Наконец, Марийка получила письма из Сталинграда и Челябинска: все живы и здоровы.
Втроем идем в какой-то клубик на доклад — не помню, как он назван на афише. Это был обзор военных действий во всем мире. На маленькой эстраде — большая карта мира и маленький генерал с большой указкой. Ничего, что мы не знали бы из газет и радио, он не сказал. Хотя бы какие-нибудь интересные подробности! Но и подробности нам знакомы из тех же источников — о героических подвигах наших летчиков, подразделений и бойцов. Перейдя к действиям союзников, генерал сказал:
— Войска союзников высадились на африканском контингенте.
Ну, и оговорочка! — подумал я, но генерал еще не раз назвал Африку контингентом.
Вспомнился генерал из «Поединка» Куприна, и я шепнул Феде:
— Возлежим, как древнеримские греки.
— Видно, русские генералы не изменяются ни при каких режимах, — усмехнувшись, ответил Федя, помолчал и добавил: — Только раньше они не брались за такие доклады.
В двадцатых числах февраля 1942 года получил повестку в военкомат. На медицинской комиссии меня признали годным к строевой службе, и вот я с другими призывниками — в поезде. Хорошо, что в Нальчике Федя.
10.
Мы находимся возле станции Прохладной, получившей статус города, но на город не похожей. Наша воинская часть называется Запасной полк средних минометов. Ночуем в огромной землянке без потолка с лежачими узкими окнами, как в коровнике, и нарами в два яруса, как в местах заключения. Лагеря напоминает и режим: почти полное отсутствие свободного времени и полная изоляция от окружающего мира: никто из нас не бывает за пределами полка и никто из посторонних не бывает у нас. Сон — семь часов. Побудка, зарядка во дворе без рубашек, там же умывание. Церемония раздачи хлеба, разрезанного на примерно равные куски — вид беспроигрышной лотереи – и завтрак из котелка — где присядешь. Занятия до ужина с перерывом на обед: кроме строевых и изучения стрелкового оружия больше всего — возня с минометами. Стволы тяжелые, очень устаю и никогда не думал, что буду рад политзанятиям, — они, кажется, называются политзанятиями: в тепле отдыхаешь от физического переутомления, расслабишься, мысли далеко отсюда, и о чем только ни вспомнишь, как перед сном, но одна забота — только б не заснуть и не получить наряд вне очереди или губу.

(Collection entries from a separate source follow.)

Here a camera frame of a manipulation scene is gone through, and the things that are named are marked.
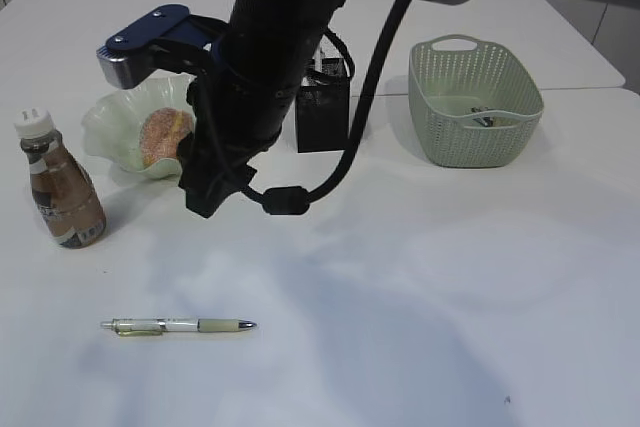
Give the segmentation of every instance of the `plastic bottle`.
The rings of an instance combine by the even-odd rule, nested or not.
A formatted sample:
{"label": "plastic bottle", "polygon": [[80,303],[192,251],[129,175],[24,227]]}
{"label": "plastic bottle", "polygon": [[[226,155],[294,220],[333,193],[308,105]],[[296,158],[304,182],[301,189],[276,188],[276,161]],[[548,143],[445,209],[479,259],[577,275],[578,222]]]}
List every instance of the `plastic bottle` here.
{"label": "plastic bottle", "polygon": [[33,200],[54,240],[72,249],[95,242],[106,226],[104,210],[89,175],[62,144],[49,112],[25,109],[14,126],[29,159]]}

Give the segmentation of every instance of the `black box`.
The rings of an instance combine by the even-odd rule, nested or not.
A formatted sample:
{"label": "black box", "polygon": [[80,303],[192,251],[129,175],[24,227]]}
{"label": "black box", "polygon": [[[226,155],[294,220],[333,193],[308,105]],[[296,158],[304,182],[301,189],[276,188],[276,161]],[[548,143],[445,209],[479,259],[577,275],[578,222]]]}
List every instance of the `black box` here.
{"label": "black box", "polygon": [[344,150],[347,145],[350,86],[344,59],[322,59],[322,73],[335,80],[325,82],[309,75],[309,85],[300,87],[296,95],[296,139],[301,153]]}

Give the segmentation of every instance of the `white cap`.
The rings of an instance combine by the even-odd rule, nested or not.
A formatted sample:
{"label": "white cap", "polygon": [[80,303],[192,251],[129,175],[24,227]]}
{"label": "white cap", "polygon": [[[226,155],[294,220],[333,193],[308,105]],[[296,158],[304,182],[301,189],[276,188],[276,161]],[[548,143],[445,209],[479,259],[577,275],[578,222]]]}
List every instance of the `white cap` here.
{"label": "white cap", "polygon": [[21,139],[37,139],[56,128],[49,111],[38,108],[18,112],[13,125]]}

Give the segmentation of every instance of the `pen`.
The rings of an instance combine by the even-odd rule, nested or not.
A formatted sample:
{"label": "pen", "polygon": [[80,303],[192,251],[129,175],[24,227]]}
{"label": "pen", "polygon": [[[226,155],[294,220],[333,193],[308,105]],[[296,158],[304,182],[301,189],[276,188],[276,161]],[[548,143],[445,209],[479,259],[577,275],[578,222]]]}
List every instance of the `pen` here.
{"label": "pen", "polygon": [[238,319],[113,319],[100,322],[103,329],[121,337],[162,335],[164,332],[244,332],[257,327],[255,322]]}

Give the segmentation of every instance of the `plastic basket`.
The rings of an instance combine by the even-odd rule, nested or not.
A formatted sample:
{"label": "plastic basket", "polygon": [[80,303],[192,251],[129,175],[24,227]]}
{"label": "plastic basket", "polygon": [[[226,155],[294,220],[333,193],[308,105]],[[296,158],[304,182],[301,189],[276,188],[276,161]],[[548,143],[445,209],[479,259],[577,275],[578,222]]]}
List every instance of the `plastic basket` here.
{"label": "plastic basket", "polygon": [[[466,50],[440,50],[443,41]],[[411,49],[409,105],[425,154],[444,167],[501,167],[524,149],[544,103],[505,47],[448,35]]]}

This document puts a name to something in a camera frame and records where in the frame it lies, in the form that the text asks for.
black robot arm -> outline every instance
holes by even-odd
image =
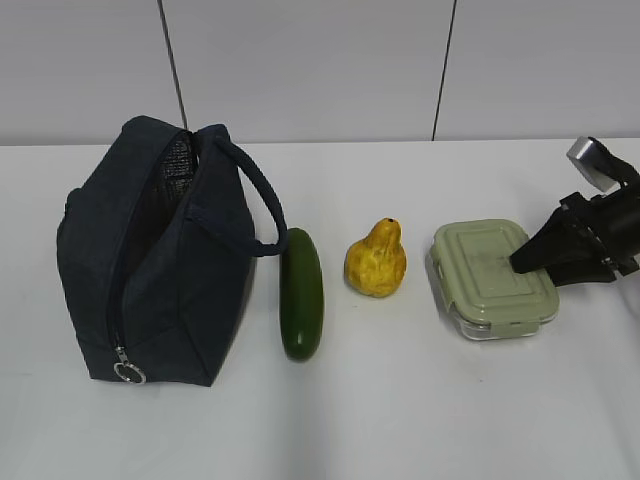
[[[560,201],[547,223],[511,256],[517,273],[546,268],[555,285],[613,282],[640,267],[640,175],[598,140],[580,137],[567,156],[602,191],[591,200],[573,193]]]

container lid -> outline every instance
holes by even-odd
[[[448,309],[490,326],[498,336],[533,333],[556,315],[560,299],[546,270],[518,274],[509,257],[529,240],[509,220],[479,220],[441,227],[432,257]]]

toy pear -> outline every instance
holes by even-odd
[[[397,220],[383,218],[369,235],[351,245],[344,271],[347,282],[360,293],[386,297],[395,292],[407,269]]]

zipper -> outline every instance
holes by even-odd
[[[143,385],[147,381],[147,377],[143,370],[131,363],[129,357],[126,353],[126,340],[124,335],[124,312],[122,306],[122,298],[124,295],[125,284],[127,281],[127,274],[130,272],[124,271],[124,262],[127,254],[126,246],[129,243],[129,238],[131,237],[132,232],[132,222],[138,216],[138,210],[140,208],[140,199],[142,196],[148,191],[151,182],[156,178],[156,174],[158,170],[162,167],[162,162],[166,158],[167,154],[176,144],[176,140],[180,138],[181,135],[185,135],[184,130],[177,133],[167,144],[165,149],[160,153],[157,157],[157,161],[152,166],[147,178],[145,179],[142,190],[140,191],[140,195],[136,201],[136,206],[131,213],[129,218],[129,224],[127,225],[127,231],[122,240],[122,248],[118,254],[118,258],[116,260],[116,265],[113,270],[111,286],[109,289],[109,301],[107,303],[107,314],[106,314],[106,323],[107,323],[107,333],[109,337],[109,343],[113,350],[115,351],[116,356],[118,357],[118,362],[113,364],[113,370],[127,383],[135,384],[135,385]],[[193,150],[194,145],[191,142],[191,137],[189,135],[185,135],[185,141],[189,143],[189,151],[191,155],[195,155]]]

bag handle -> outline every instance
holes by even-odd
[[[230,247],[239,249],[252,257],[280,255],[287,247],[287,224],[284,220],[280,200],[278,200],[269,181],[251,157],[240,147],[220,135],[216,135],[213,141],[223,153],[240,167],[240,170],[242,170],[260,194],[260,197],[275,221],[276,229],[278,230],[278,241],[272,244],[264,244],[254,237],[240,235],[238,232],[229,228],[226,222],[211,215],[209,210],[196,204],[191,204],[189,207],[189,218],[207,230],[213,237],[224,241]]]

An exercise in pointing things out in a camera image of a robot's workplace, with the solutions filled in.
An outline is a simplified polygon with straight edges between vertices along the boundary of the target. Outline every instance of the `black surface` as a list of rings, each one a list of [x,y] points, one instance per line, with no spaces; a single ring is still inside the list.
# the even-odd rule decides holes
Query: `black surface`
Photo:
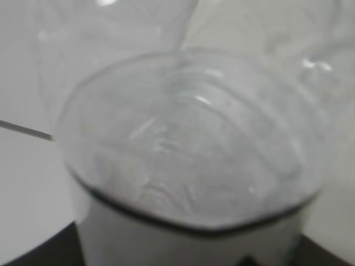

Как и раньше, когда просыпаюсь, не могу сразу встать — это у меня не прошло, а вскакивать надо мгновенно. Я боюсь потерять сознание и прошу дневальных будить меня за пять минут до побудки. Но вот дневальный не разбудил, я вскочил, в глазах — вертящиеся круги и, чтобы не упасть, хватаюсь за верхние нары.
— Горелов, чухаешься?! Хочешь наряд вне очереди?
Пронесло — успел встать в строй. Еще раз дневальный не разбудил, и я потерял сознание.
Врач спросил, после чего это меня угораздило и часто ли бывает, и на полдня освободил от занятий. На вечерней поверке слышу:
— Горелов, пять шагов вперед! — И потом: — Дневальным будить Горелова за пять минут до побудки... А то он, как барышня, будет падать в обморок... Гы-гы-гы…
Приятно поразило: в строю никто не засмеялся. Мелькают дни, ничем не отличающиеся друг от друга, разве только тем, что сводят в баню. Мы уже ничего нового не узнаем, и странно, что нас не отправляют на фронт, но об этом никто не говорит и не спрашивает. Кажется, я начинаю тупеть. На меня напали чирьи — один за другим, а то и сразу несколько. С опозданием пришла весна, и так приятно на полевых учениях, под теплым солнышком, на зеленой травке. И вдруг я очнулся в медпункте, а дня через два-три меня с запечатанным пакетом отправляют в госпиталь, находящийся в Нальчике.
Госпиталь — в центре города, недалеко от Аржанковых. В широком коридоре головой к окнам на полу лежат раненые, а у противоположной стены — проход. Не хватало, чтобы еще я их потеснил! Но мне, слава Богу, сразу и охотно разрешили ночевать дома, а здесь проходить курс лечения.